What Does This Mean for Norwegian Actors?

Norwegian businesses using or developing AI with Norwegian language understanding should take these implications seriously:

Data quality is more important than data quantity. A large amount of web-scraped Norwegian text is not necessarily better if a high proportion is AI-generated. According to an Ahrefs study of 600,000 websites, the correlation between the proportion of AI content and Google ranking is only 0.011 – suggesting that search engines also favor human-written content.

Traceability is a competitive advantage. Training data should be documented regarding origin and timing. Without this, it is impossible to know how contaminated the dataset is – and impossible to correct the problem over time.

Regulatory pressure is increasing. The EU AI Act sets requirements for transparency regarding training data. Through the EEA agreement, this will also apply to Norwegian actors. Businesses that already have data documentation in place will have an advantage.

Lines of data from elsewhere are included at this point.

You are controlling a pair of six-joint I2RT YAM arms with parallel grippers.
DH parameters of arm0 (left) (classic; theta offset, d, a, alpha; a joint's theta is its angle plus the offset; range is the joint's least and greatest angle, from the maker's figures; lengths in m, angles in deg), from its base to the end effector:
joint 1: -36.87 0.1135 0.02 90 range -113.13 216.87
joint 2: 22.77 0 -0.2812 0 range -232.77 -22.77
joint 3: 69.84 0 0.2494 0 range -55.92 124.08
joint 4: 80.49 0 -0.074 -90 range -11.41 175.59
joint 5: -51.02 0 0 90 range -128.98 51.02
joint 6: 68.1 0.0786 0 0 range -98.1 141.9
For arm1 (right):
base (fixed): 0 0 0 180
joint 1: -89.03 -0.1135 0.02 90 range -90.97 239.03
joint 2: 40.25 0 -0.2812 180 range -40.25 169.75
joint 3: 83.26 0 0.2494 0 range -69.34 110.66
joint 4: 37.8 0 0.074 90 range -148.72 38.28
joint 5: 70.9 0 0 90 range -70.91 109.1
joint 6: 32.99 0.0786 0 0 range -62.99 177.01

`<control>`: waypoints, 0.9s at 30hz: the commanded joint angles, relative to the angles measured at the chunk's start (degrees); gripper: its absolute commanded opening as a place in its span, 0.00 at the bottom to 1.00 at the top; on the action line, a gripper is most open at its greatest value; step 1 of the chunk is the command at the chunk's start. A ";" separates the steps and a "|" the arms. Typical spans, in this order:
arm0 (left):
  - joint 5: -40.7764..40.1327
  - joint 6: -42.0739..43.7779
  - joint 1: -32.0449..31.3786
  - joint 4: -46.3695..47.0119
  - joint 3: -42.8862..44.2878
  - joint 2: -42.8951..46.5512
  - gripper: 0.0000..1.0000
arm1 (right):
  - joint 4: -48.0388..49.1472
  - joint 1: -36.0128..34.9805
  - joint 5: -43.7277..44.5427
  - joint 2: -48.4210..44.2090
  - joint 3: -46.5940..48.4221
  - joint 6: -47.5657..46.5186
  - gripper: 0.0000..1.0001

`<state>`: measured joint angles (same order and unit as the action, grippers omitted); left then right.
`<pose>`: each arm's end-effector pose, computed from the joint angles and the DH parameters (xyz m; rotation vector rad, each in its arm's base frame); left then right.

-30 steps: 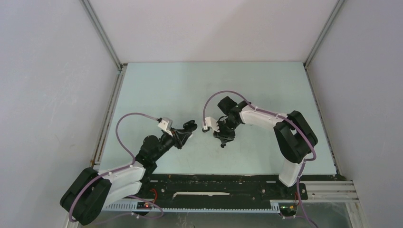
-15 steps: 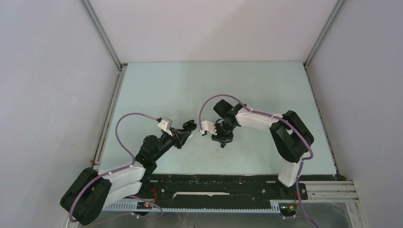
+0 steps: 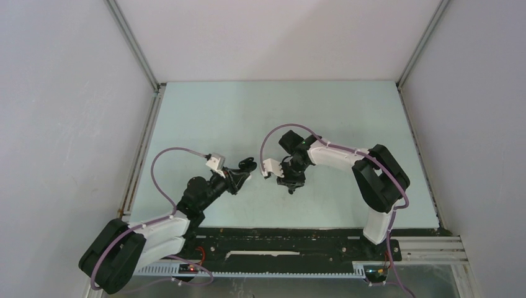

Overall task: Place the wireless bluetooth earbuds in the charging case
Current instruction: Pick up the right earbud from the center of the board.

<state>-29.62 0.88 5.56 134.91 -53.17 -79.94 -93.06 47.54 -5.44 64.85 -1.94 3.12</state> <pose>0.1712 -0.1191 0.1743 0.2827 1.7025 -0.8206 0.2399 0.2558 0.1416 -2.1473 1.8741 0.5866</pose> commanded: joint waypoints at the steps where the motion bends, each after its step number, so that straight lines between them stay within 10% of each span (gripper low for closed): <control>1: 0.56 -0.47 0.38 1.54 0.85 -0.24 0.00 | -5.24 -0.66 -2.28 0.67 0.89 -0.63 0.31; 27: 6.67 -1.06 0.33 5.86 1.52 -4.31 0.00 | -10.67 1.79 -14.69 -7.77 4.28 4.05 0.04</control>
<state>-27.35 0.77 5.56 135.04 -53.17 -82.67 -101.12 47.73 -11.65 63.89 -1.11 4.65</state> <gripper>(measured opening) 0.277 0.137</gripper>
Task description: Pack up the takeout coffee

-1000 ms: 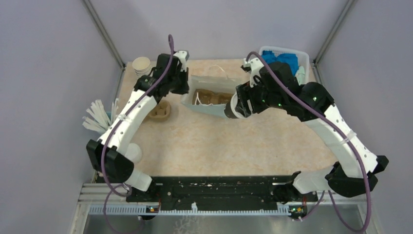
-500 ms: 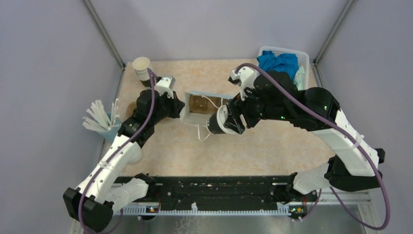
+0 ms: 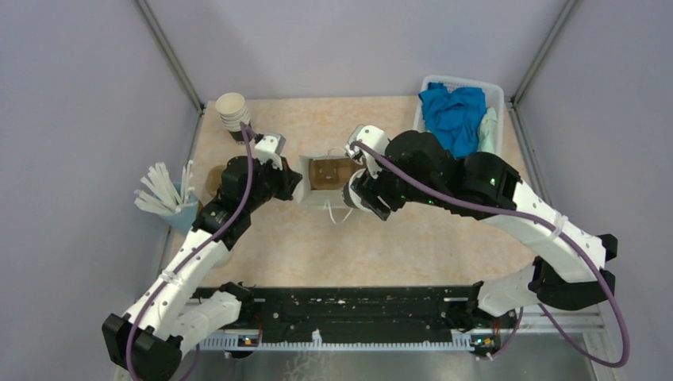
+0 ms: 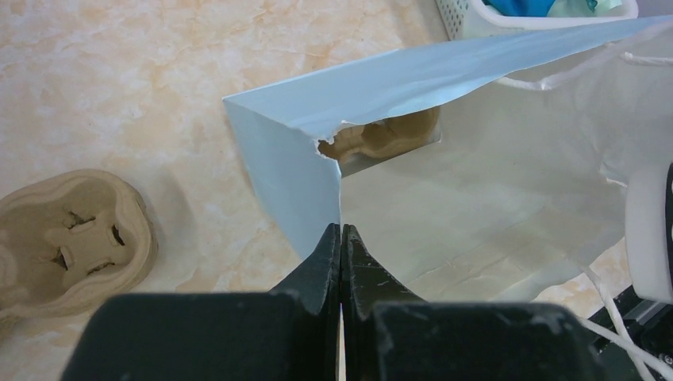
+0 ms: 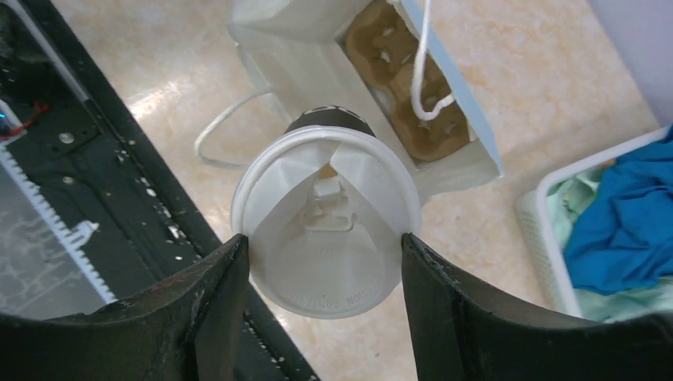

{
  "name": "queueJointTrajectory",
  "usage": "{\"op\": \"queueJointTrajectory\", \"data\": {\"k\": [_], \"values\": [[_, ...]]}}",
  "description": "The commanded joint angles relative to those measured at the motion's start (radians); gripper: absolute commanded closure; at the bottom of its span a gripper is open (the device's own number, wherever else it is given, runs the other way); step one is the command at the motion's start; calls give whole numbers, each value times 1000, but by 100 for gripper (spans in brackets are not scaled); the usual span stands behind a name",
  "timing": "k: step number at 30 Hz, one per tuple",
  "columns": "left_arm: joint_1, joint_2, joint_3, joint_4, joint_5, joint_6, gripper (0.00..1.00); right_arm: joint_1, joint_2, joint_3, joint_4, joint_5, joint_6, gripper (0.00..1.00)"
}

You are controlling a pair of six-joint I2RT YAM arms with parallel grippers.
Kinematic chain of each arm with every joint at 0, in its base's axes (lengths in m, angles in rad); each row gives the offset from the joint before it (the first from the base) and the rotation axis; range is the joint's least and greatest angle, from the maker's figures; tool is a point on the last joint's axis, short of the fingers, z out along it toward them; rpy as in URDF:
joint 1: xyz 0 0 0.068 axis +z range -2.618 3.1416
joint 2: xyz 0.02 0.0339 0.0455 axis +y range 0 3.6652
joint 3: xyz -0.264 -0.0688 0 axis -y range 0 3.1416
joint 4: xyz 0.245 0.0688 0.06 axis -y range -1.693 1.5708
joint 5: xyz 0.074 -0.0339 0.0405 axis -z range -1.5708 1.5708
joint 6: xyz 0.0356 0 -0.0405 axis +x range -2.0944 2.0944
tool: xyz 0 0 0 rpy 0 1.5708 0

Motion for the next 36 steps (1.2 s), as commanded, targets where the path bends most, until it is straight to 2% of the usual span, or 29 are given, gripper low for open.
{"op": "queueJointTrajectory", "data": {"k": [1,7,13,20,26,36], "values": [[-4,-13,17,48,12,23,100,10,4,-13,79,93,-171,43],[-3,-24,21,36,19,29,100,16,-8,-99,160,60,-347,45],[-3,-37,8,30,29,41,100,21,-28,-186,321,86,-506,46],[-4,-59,-7,46,25,90,100,20,19,-246,345,105,-658,46],[-4,-57,-24,62,46,94,100,26,52,-302,378,96,-693,48],[-4,-54,-34,31,46,106,100,36,91,-418,534,183,-718,48]]}}
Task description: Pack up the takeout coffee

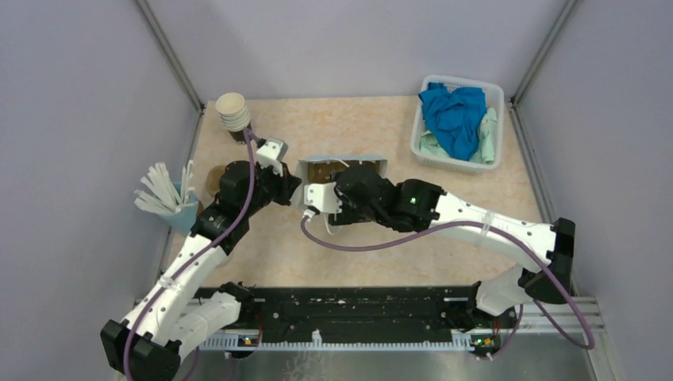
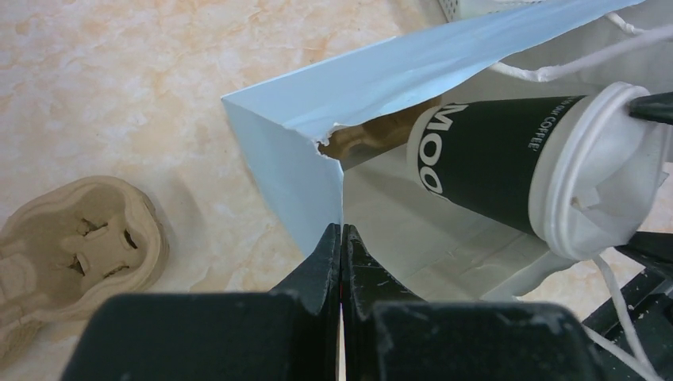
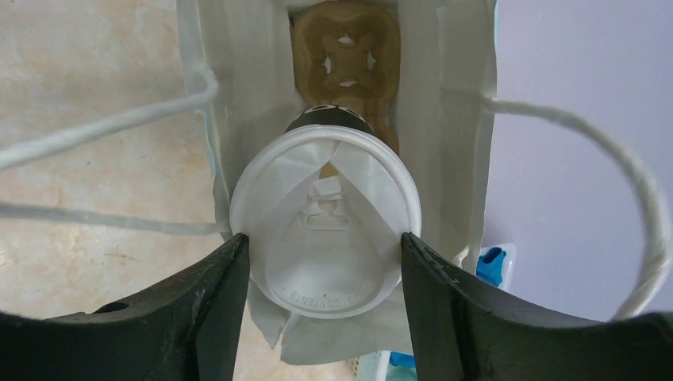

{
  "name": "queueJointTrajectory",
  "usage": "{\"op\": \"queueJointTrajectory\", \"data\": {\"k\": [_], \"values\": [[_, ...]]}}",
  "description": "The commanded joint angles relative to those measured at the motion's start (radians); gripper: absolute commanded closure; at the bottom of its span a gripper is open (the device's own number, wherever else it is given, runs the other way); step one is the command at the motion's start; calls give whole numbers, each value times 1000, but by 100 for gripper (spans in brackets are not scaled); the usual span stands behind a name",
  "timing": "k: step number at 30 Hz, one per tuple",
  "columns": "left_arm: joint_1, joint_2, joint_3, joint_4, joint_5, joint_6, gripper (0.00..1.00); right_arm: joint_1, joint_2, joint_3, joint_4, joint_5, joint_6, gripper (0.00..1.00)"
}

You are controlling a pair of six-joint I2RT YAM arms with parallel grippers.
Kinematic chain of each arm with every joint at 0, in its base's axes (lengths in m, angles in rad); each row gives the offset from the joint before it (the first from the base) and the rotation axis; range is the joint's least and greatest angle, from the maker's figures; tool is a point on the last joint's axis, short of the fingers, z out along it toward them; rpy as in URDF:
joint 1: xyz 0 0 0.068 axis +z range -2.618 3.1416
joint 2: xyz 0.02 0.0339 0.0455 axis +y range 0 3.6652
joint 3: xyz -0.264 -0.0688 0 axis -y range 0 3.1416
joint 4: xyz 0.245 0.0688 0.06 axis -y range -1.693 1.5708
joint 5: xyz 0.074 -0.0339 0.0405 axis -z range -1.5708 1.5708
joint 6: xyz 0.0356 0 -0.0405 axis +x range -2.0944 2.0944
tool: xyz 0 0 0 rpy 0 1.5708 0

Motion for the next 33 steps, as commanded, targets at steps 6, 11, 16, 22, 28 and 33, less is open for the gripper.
{"op": "queueJointTrajectory", "data": {"k": [6,11,16,22,28,33], "values": [[-4,-59,-61,48,-6,49,100,7,87,7,75,65,-4,47],[-4,-138,-150,116,-22,65,100,0,124,-20,117,92,-59,48],[-4,-170,-189,153,-4,44,100,-26,156,-7,173,98,-83,48],[-3,-169,-192,167,0,0,100,-50,182,-33,211,76,-131,48],[-4,-163,-196,164,13,-12,100,-111,180,-54,250,58,-158,48],[-10,-162,-183,150,14,-9,100,-133,172,-104,307,60,-201,48]]}}
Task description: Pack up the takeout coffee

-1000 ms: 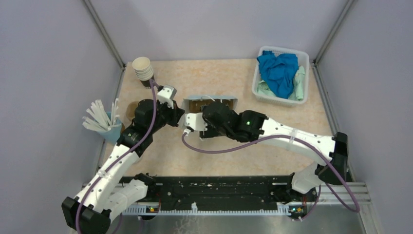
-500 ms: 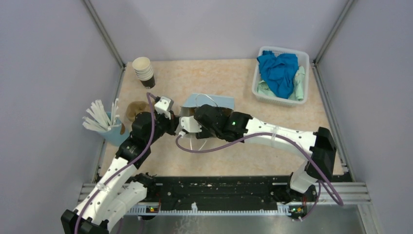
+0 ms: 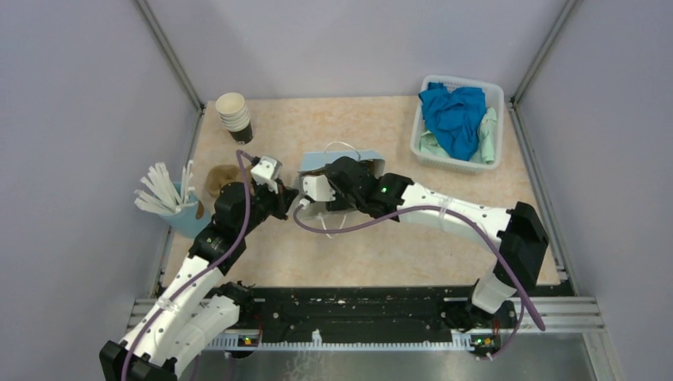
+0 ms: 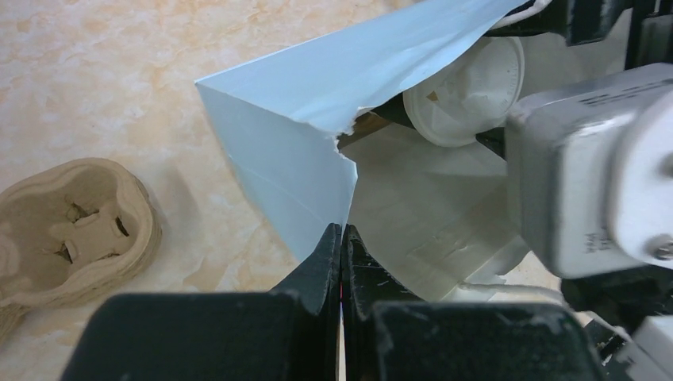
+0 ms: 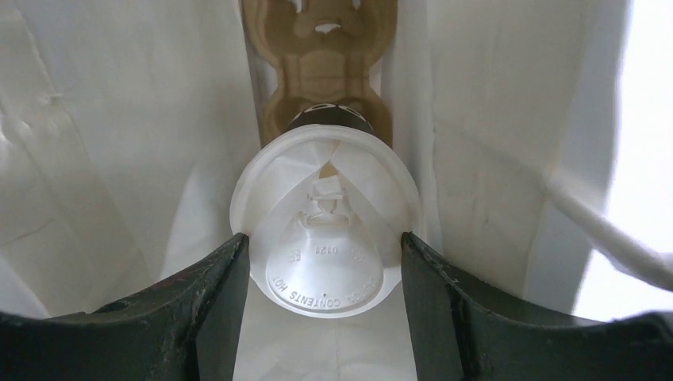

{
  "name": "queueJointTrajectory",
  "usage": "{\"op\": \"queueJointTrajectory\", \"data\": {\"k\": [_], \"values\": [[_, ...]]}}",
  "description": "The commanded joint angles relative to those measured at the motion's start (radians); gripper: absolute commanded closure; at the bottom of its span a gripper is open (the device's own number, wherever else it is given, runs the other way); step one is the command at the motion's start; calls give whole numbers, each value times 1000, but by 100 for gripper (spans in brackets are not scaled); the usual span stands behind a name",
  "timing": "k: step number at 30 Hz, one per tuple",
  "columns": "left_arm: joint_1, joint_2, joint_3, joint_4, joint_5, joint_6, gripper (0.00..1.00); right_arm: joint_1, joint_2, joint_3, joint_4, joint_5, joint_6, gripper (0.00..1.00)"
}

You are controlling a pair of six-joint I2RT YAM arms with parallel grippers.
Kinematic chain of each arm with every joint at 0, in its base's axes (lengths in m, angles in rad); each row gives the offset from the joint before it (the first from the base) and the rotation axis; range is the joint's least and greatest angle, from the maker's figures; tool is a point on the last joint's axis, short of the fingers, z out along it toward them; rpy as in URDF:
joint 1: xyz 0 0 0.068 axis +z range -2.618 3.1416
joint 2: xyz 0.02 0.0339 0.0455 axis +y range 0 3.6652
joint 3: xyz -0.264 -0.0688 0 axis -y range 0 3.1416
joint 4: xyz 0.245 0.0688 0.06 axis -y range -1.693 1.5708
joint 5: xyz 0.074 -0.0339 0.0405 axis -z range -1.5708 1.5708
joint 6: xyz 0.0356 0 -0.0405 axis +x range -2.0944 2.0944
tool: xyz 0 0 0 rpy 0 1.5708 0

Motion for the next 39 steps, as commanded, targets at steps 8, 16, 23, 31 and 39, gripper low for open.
{"op": "queueJointTrajectory", "data": {"k": [8,16,23,31,39], "values": [[-19,13,22,37,-5,-3,100,-35,7,-74,163,-65,-89,48],[-30,3,24,-2,-11,-5,100,-60,10,-98,194,-38,-118,48],[-44,6,42,-2,-16,-1,100,-71,9,-110,203,-29,-128,48],[-53,21,82,-49,-22,-28,100,-81,26,-64,141,-58,-129,48],[-55,2,87,-95,-8,-43,100,-69,-5,-46,51,-107,-200,48]]}}
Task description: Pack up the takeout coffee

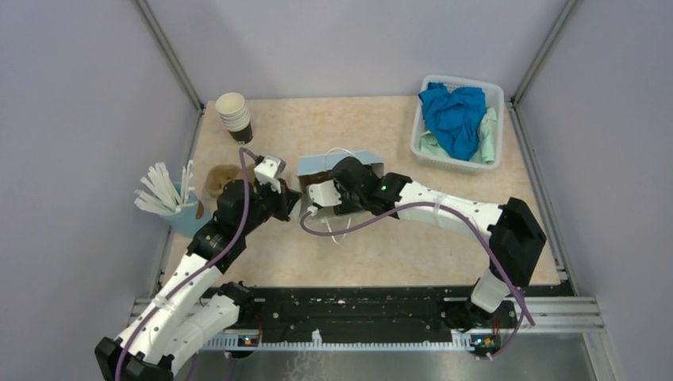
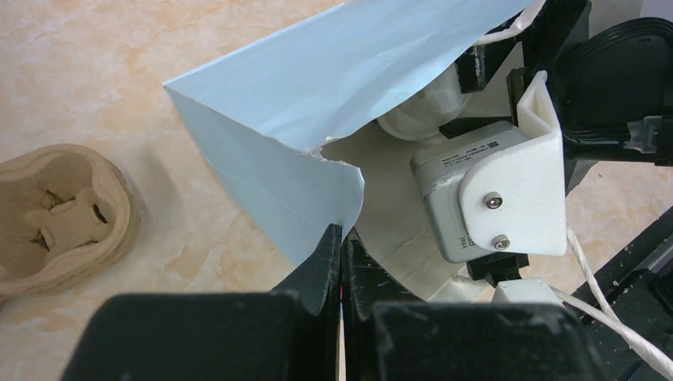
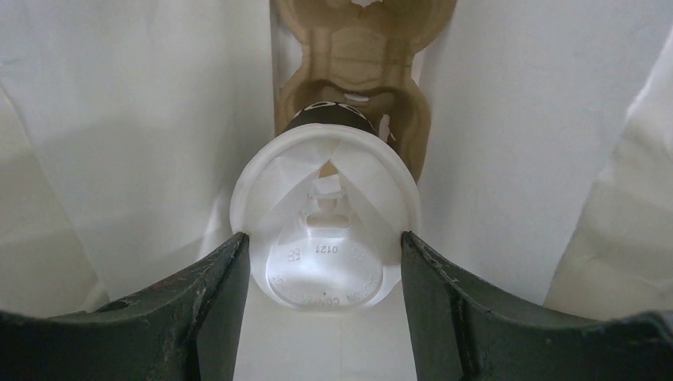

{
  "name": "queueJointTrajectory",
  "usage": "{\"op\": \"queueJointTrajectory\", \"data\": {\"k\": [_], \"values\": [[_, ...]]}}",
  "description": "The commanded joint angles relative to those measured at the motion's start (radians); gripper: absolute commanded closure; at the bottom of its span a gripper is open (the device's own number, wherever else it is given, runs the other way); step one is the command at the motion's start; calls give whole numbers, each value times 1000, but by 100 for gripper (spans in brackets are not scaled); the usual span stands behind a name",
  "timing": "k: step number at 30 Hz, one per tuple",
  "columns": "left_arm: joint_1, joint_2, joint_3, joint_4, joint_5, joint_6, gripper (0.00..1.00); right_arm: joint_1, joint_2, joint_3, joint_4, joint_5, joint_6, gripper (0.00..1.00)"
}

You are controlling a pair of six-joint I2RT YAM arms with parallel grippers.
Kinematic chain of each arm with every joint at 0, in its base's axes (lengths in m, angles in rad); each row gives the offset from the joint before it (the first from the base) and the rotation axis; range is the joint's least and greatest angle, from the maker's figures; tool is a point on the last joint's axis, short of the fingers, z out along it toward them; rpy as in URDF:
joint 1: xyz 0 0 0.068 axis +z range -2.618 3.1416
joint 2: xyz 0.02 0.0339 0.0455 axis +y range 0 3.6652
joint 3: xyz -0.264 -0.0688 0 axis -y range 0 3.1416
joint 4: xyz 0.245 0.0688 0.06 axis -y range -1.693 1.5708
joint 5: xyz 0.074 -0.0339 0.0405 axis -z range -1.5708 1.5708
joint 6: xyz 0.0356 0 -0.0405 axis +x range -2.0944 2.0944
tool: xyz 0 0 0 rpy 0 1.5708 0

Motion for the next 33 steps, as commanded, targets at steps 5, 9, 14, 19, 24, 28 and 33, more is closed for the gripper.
{"op": "queueJointTrajectory", "data": {"k": [5,9,14,19,24,28,33], "values": [[-4,-36,11,-15,22,-13,100,-12,-3,43,32,6,-80,48],[-4,-38,12,-21,26,-5,100,-13,6,18,104,3,-90,49],[-10,-31,21,-21,33,-10,100,-16,27,10,171,-6,-113,49],[-16,-26,26,-22,32,-12,100,-26,31,-7,178,-3,-126,50],[-18,-24,29,-29,40,-30,100,-25,19,-2,184,-13,-106,50],[-17,-14,69,-71,70,-57,100,-10,5,18,143,-18,-81,50],[-18,-18,109,-153,119,-84,100,28,-36,16,67,-17,-51,49]]}}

Invest in Norwegian-language corpora. Support for the National Library's digitization work, Simula's research, and similar initiatives is not just cultural policy – it is infrastructure for future Norwegian AI competitiveness.

Model collapse is not a theoretical threat. It is a process already underway, documented in some of the world's leading scientific journals. The question is not whether Norwegian language technology will notice it – but whether we act fast enough to mitigate the consequences.